*Your task*: Print the entire listing. Each line must match the original exactly.

*Data extract*:
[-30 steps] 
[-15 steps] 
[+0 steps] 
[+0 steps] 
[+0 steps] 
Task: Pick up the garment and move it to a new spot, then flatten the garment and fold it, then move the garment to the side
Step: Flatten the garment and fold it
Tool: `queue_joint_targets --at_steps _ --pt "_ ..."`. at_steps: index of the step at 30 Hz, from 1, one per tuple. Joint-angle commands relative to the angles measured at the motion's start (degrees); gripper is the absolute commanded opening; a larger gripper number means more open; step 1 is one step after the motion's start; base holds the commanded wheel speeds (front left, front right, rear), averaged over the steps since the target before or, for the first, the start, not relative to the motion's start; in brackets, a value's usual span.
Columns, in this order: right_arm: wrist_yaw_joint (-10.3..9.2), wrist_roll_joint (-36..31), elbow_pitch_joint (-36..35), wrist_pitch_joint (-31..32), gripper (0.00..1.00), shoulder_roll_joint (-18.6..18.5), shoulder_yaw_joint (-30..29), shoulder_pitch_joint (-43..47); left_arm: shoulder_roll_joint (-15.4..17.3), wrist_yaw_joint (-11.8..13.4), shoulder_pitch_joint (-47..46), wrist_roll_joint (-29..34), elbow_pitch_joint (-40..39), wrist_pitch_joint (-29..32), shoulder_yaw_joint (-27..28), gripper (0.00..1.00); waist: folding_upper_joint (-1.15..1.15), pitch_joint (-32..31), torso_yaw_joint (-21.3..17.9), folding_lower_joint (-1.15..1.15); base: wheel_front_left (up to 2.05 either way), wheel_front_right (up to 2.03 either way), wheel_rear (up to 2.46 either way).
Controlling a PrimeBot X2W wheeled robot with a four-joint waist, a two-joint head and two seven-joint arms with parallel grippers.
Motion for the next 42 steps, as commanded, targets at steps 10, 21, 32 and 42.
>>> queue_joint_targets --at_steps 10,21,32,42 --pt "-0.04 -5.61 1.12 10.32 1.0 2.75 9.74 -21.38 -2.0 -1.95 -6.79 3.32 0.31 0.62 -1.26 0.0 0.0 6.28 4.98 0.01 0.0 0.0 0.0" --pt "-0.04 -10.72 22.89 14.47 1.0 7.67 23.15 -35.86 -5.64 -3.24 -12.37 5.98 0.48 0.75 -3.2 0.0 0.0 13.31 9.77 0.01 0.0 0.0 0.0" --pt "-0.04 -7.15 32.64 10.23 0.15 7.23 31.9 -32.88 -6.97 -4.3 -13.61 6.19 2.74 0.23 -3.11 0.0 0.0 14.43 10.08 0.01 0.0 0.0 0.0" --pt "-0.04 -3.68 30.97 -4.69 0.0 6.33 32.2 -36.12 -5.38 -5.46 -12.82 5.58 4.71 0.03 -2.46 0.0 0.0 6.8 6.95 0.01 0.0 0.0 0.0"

*Output of the exercise*:
[-30 steps] 
[-15 steps] 
[+0 steps] 
[+0 steps] 
[+0 steps] 
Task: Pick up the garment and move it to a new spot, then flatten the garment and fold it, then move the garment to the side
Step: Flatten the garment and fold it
Tool: `queue_joint_targets --at_steps _ --pt "_ ..."`. at_steps: index of the step at 30 Hz, from 1, one per tuple. Joint-angle commands relative to the angles measured at the motion's start (degrees); gripper is the absolute commanded opening; a larger gripper number means more open; step 1 is one step after the motion's start; base holds the commanded wheel speeds (front left, front right, rear), averaged over the steps since the target before or, for the first, the start, not relative to the motion's start; in brackets, a value's usual span.
Columns, in this order: right_arm: wrist_yaw_joint (-10.3..9.2), wrist_roll_joint (-36..31), elbow_pitch_joint (-36..35), wrist_pitch_joint (-31..32), gripper (0.00..1.00), shoulder_roll_joint (-18.6..18.5), shoulder_yaw_joint (-30..29), shoulder_pitch_joint (-43..47); left_arm: shoulder_roll_joint (-15.4..17.3), wrist_yaw_joint (-11.8..13.4), shoulder_pitch_joint (-47..46), wrist_roll_joint (-29..34), elbow_pitch_joint (-40..39), wrist_pitch_joint (-29..32), shoulder_yaw_joint (-27..28), gripper (0.00..1.00); waist: folding_upper_joint (-1.15..1.15), pitch_joint (-32..31), torso_yaw_joint (-21.3..17.9), folding_lower_joint (-1.15..1.15); base: wheel_front_left (up to 2.05 either way), wheel_front_right (up to 2.03 either way), wheel_rear (up to 2.46 either way).
Controlling a PrimeBot X2W wheeled robot with a four-joint waist, a two-joint head and two seven-joint arms with parallel grippers.
Motion for the next 42 steps, as commanded, targets at steps 10, 21, 32 and 42.
>>> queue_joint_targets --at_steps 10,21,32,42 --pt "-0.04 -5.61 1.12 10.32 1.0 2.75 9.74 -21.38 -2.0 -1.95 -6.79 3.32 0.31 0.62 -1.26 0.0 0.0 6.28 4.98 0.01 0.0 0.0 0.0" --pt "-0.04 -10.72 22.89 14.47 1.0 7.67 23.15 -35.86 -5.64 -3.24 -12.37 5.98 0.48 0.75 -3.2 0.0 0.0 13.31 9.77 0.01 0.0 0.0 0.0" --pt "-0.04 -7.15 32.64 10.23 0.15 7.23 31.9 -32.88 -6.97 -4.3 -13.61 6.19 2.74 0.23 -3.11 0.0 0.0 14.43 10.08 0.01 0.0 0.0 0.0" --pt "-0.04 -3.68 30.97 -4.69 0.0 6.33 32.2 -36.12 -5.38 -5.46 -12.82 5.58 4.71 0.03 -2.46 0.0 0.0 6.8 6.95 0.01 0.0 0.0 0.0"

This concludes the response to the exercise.